Рэю же память непроизвольно подкинула воспоминание о мягкости, коснувшихся его губ, об исходившем от них едва ощутимом вкусе вина, о легком трепете прижавшегося к нему девичьего тела. И сильном, остром желании, которое пронзило его, словно током. Таком остром и сильном, что у него, кажется, даже в глазах потемнело и колени подогнулись и поэтому он не оттолкнул, а схватился за плечи прижавшейся к нему искусительницы. Да, именно поэтому. Чисто инстинктивно. Не то, чтобы он боялся упасть, просто так вышло. Что б их, эти инстинкты! Они же, собственно, и заставили его ответить на поцелуй! Да, именно они. Потому что он мужчина! А у мужчин, он слышал, такое бывает! Ну вот и у него случилось. Даже, когда они не под приворотом! А он ещё и под приворотом был! Иначе б откуда взялось такое сильное желание?!
«Если бы был! Я и сейчас явно под приворотом!» – мысленно зло подумал Рэй, отводя глаза в сторону от приоткрытых губ коварной искусительницы. Что же касается, призывно вздымающейся груди… О ней он вообще не хочет думать. Не хочет и не будет! Ишь раздышалась! Не иначе как специально!
Тем временем Виктория, дыхание которой, как только она встретилась глазами с Рэем, и в самом деле, участилось, тяжело вздохнула, дабы нормализовать сердцебиение.
Лишнее и говорить, что и в этот день тоже их общение нельзя было назвать ни непринужденным, ни легким. Что, к сожалению, снова отразилось на результате. Точнее, на полном отсутствии оного.
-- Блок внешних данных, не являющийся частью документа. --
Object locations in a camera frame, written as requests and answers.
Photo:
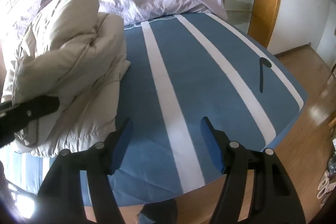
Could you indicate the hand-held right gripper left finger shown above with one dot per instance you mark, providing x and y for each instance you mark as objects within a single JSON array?
[{"x": 123, "y": 142}]

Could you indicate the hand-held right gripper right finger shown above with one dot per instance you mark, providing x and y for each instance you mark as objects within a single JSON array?
[{"x": 210, "y": 145}]

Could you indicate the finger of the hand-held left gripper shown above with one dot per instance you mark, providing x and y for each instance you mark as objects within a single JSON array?
[{"x": 39, "y": 107}]

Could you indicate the beige puffer jacket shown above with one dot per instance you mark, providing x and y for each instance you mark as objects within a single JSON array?
[{"x": 73, "y": 56}]

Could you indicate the blue white striped bed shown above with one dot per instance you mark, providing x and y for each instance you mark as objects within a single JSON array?
[{"x": 210, "y": 69}]

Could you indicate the person's right leg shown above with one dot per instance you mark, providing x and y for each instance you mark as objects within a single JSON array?
[{"x": 157, "y": 211}]

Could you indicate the white slipper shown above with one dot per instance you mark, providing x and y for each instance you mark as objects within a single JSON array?
[
  {"x": 321, "y": 190},
  {"x": 327, "y": 178}
]

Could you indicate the white wall socket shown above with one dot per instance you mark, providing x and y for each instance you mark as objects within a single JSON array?
[{"x": 8, "y": 3}]

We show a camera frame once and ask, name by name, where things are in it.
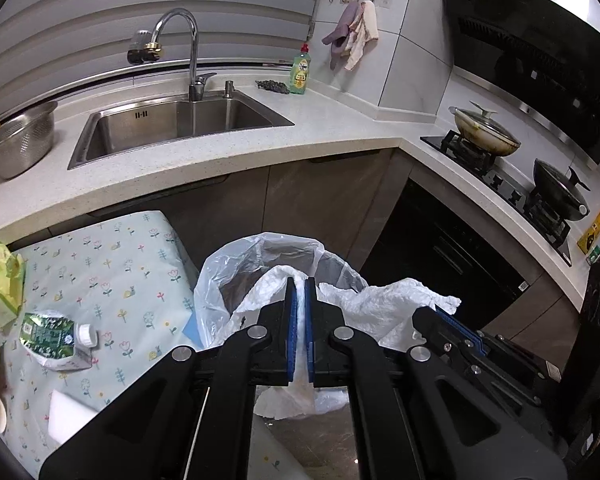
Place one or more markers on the purple hanging cloth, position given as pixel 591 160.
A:
pixel 342 32

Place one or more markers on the floral tablecloth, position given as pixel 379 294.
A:
pixel 120 270

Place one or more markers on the dark scouring pad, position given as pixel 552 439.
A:
pixel 274 86

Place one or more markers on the black gas stove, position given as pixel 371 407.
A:
pixel 500 175

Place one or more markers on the stainless steel colander bowl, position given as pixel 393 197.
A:
pixel 22 142

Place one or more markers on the grey window blind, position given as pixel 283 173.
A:
pixel 130 15

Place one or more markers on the white foam block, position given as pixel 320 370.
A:
pixel 72 417

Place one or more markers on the frying pan with glass lid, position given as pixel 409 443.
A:
pixel 485 132

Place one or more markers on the chrome kitchen faucet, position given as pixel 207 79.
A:
pixel 192 50

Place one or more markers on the green white drink carton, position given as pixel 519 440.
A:
pixel 50 340

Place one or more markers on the stainless steel sink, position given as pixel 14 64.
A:
pixel 180 122

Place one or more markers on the green dish soap bottle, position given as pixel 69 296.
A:
pixel 300 72

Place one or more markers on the black built-in oven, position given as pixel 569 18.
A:
pixel 455 260

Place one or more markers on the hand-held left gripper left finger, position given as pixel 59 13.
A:
pixel 293 332

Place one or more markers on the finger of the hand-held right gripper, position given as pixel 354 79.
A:
pixel 460 355
pixel 510 355

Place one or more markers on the blue cloth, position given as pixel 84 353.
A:
pixel 192 330

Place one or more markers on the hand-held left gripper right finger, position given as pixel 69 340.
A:
pixel 310 332

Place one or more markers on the black range hood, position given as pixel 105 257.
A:
pixel 530 50

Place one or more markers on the sink soap dispenser pump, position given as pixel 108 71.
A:
pixel 229 89

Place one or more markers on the beige hanging cloth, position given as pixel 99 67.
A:
pixel 364 35

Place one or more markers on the black wok with lid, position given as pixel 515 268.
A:
pixel 560 192

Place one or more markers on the trash bin with plastic liner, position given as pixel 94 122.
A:
pixel 215 285

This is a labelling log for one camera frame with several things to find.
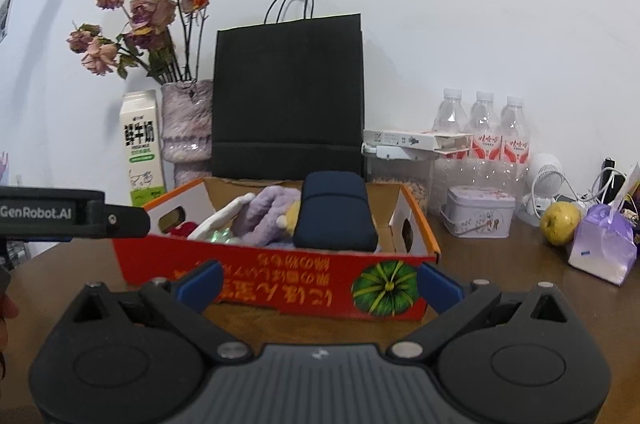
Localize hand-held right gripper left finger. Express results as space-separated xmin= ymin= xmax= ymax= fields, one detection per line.
xmin=59 ymin=260 xmax=253 ymax=361

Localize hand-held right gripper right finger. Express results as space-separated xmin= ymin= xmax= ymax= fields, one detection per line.
xmin=391 ymin=261 xmax=583 ymax=361

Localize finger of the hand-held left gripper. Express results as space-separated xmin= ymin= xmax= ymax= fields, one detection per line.
xmin=102 ymin=203 xmax=152 ymax=239

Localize iridescent pearly bag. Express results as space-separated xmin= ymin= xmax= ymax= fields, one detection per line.
xmin=207 ymin=228 xmax=242 ymax=245

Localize fluffy purple towel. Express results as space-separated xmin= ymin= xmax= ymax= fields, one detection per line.
xmin=231 ymin=185 xmax=303 ymax=249

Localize red cardboard box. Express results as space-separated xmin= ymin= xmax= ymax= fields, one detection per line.
xmin=111 ymin=177 xmax=442 ymax=324

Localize yellow white plush sheep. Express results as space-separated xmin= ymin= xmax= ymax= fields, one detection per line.
xmin=276 ymin=199 xmax=302 ymax=235

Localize navy blue case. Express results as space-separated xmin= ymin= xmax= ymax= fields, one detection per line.
xmin=292 ymin=171 xmax=378 ymax=252

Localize person's left hand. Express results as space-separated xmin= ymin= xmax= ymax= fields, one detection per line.
xmin=0 ymin=291 xmax=20 ymax=350

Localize white green milk carton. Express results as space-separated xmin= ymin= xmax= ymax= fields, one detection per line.
xmin=120 ymin=89 xmax=167 ymax=207

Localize white tin box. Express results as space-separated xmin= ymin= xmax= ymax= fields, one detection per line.
xmin=441 ymin=185 xmax=517 ymax=238

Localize clear cereal container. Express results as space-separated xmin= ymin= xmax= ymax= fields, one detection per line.
xmin=364 ymin=144 xmax=435 ymax=215

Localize mottled purple vase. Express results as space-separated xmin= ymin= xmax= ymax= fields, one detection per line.
xmin=161 ymin=79 xmax=215 ymax=190

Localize yellow-green apple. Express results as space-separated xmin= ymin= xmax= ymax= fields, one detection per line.
xmin=540 ymin=201 xmax=582 ymax=247

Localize small white fan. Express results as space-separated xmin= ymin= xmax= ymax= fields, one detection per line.
xmin=517 ymin=153 xmax=565 ymax=227

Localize white flat carton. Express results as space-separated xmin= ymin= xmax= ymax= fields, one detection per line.
xmin=363 ymin=129 xmax=473 ymax=153

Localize purple gift bag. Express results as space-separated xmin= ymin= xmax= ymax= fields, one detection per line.
xmin=567 ymin=204 xmax=638 ymax=286

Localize clear water bottle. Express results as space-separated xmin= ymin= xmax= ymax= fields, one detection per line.
xmin=432 ymin=88 xmax=470 ymax=135
xmin=500 ymin=96 xmax=531 ymax=165
xmin=469 ymin=91 xmax=501 ymax=160

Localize black paper bag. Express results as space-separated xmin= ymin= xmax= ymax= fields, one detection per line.
xmin=211 ymin=0 xmax=365 ymax=181

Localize white cables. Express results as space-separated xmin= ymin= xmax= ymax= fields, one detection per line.
xmin=565 ymin=169 xmax=628 ymax=207

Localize wall poster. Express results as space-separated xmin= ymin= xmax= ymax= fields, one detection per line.
xmin=0 ymin=0 xmax=17 ymax=41

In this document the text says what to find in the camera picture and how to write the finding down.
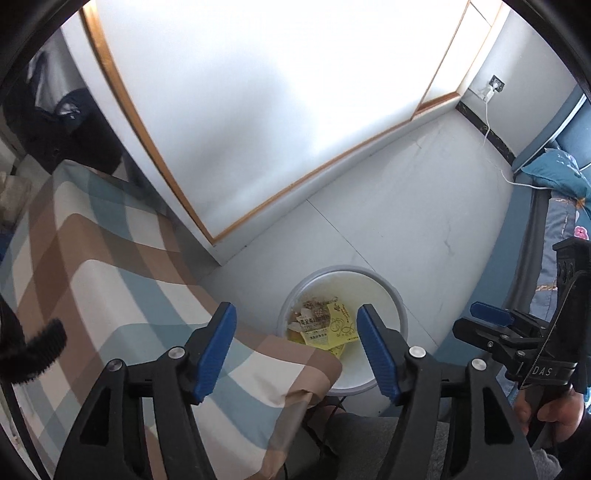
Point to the blue pillow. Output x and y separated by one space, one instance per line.
558 168

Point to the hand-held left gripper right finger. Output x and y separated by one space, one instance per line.
376 353

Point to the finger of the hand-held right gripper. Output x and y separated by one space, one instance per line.
491 314
478 334

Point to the person's right hand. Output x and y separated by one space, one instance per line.
565 410

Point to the checked tablecloth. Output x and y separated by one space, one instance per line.
115 277

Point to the blue bed frame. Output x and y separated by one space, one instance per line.
531 221

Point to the white plastic bin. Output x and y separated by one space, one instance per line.
369 286

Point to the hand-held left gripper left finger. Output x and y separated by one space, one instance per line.
214 353

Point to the floral bedsheet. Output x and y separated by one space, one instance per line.
561 230

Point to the yellow packet with photo print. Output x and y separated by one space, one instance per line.
311 325

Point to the black backpack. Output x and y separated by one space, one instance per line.
99 143

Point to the yellow printed packet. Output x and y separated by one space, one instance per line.
339 351
341 325

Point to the foil wrapper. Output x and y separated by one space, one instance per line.
310 307

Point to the wall outlet with charger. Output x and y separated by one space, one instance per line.
494 86

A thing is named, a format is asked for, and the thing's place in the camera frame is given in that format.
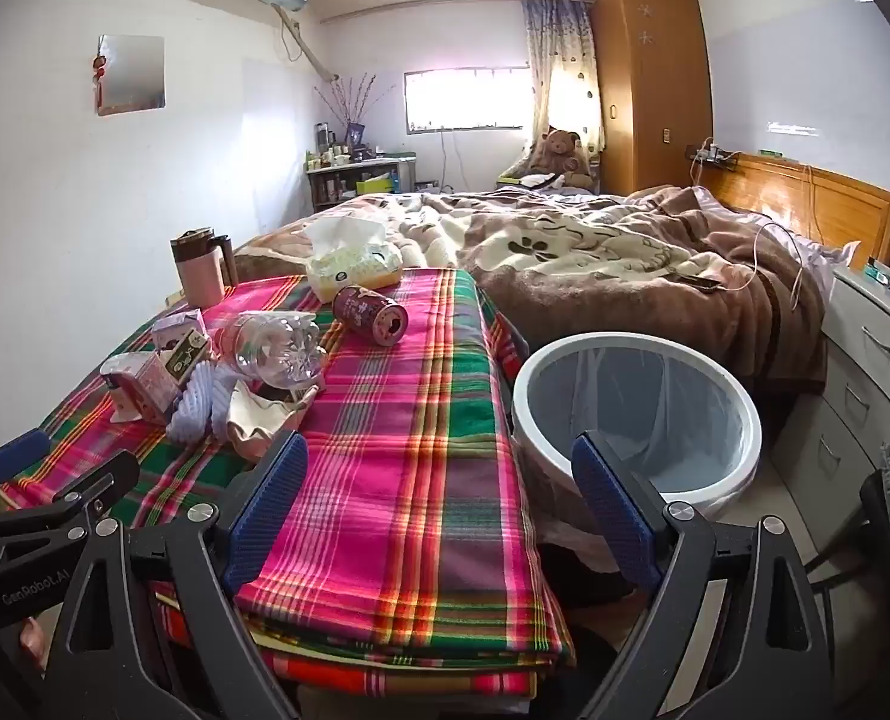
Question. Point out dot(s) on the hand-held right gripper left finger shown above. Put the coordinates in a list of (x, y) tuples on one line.
[(265, 510)]

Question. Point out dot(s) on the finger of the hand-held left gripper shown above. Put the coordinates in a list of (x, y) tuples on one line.
[(107, 480), (17, 451)]

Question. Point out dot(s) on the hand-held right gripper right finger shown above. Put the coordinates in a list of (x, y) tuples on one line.
[(613, 517)]

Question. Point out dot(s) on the cream wrapper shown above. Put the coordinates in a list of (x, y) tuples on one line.
[(253, 420)]

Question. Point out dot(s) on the lavender ridged plastic tray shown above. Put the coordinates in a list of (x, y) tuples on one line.
[(197, 405)]

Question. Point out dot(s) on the white round trash bin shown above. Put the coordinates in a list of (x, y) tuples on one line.
[(523, 420)]

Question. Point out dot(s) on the purple drink carton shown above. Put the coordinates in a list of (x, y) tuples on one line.
[(178, 326)]

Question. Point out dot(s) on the pink small box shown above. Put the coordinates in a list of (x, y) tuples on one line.
[(141, 386)]

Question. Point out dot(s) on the translucent white bin liner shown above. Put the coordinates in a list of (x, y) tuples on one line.
[(640, 405)]

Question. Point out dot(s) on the small green label box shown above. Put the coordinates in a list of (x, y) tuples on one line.
[(186, 358)]

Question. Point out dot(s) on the plaid cloth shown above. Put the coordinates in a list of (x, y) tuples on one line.
[(415, 465)]

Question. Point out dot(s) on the clear plastic bottle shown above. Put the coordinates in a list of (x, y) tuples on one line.
[(272, 349)]

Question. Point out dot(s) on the maroon drink can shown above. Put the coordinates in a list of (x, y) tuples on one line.
[(366, 311)]

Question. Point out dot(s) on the pink and brown mug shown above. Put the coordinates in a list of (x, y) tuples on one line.
[(201, 274)]

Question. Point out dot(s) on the smartphone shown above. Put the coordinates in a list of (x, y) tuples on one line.
[(700, 283)]

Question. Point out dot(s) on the yellow tissue pack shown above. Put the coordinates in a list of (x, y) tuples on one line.
[(351, 266)]

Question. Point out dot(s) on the black chair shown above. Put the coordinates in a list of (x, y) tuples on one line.
[(876, 510)]

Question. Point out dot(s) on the brown blanket bed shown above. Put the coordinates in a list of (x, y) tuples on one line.
[(565, 255)]

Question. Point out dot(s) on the grey drawer dresser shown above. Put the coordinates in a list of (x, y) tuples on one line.
[(865, 360)]

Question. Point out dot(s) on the small shelf unit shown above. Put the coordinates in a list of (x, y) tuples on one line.
[(355, 184)]

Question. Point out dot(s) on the pale lavender bed sheet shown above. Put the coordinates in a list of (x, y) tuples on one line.
[(827, 251)]

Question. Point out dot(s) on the group of bottles and jars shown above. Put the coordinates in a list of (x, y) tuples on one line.
[(332, 154)]

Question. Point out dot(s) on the wooden bed headboard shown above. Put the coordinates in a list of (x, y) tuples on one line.
[(790, 199)]

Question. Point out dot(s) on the brown teddy bear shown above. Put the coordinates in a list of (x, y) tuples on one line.
[(559, 150)]

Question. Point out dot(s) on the red hanging ornament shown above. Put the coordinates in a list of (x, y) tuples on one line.
[(99, 71)]

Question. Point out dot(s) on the vase with dry branches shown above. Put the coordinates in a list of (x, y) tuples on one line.
[(355, 131)]

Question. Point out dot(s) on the wooden wardrobe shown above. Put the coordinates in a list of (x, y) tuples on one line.
[(651, 90)]

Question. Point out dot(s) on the window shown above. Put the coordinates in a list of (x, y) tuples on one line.
[(463, 99)]

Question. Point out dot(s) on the air conditioner pipe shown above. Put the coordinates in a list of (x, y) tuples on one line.
[(306, 45)]

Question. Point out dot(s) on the patterned curtain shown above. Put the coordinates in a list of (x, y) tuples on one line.
[(561, 52)]

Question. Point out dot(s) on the wall mirror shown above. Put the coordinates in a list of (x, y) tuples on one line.
[(133, 75)]
И что обескуражило обоих настолько, что, если бы не пример первого дня, когда им всё уже удалось совершить чудо, они вряд ли бы дали себе и купажу еще один шанс в последний, оставшийся перед презентацией, день. Немаловажную роль сыграло также и то, что они знали в чем причина их неудач. Вернее, надеялись, что причина именно в этом и поэтому решились на последнюю попытку…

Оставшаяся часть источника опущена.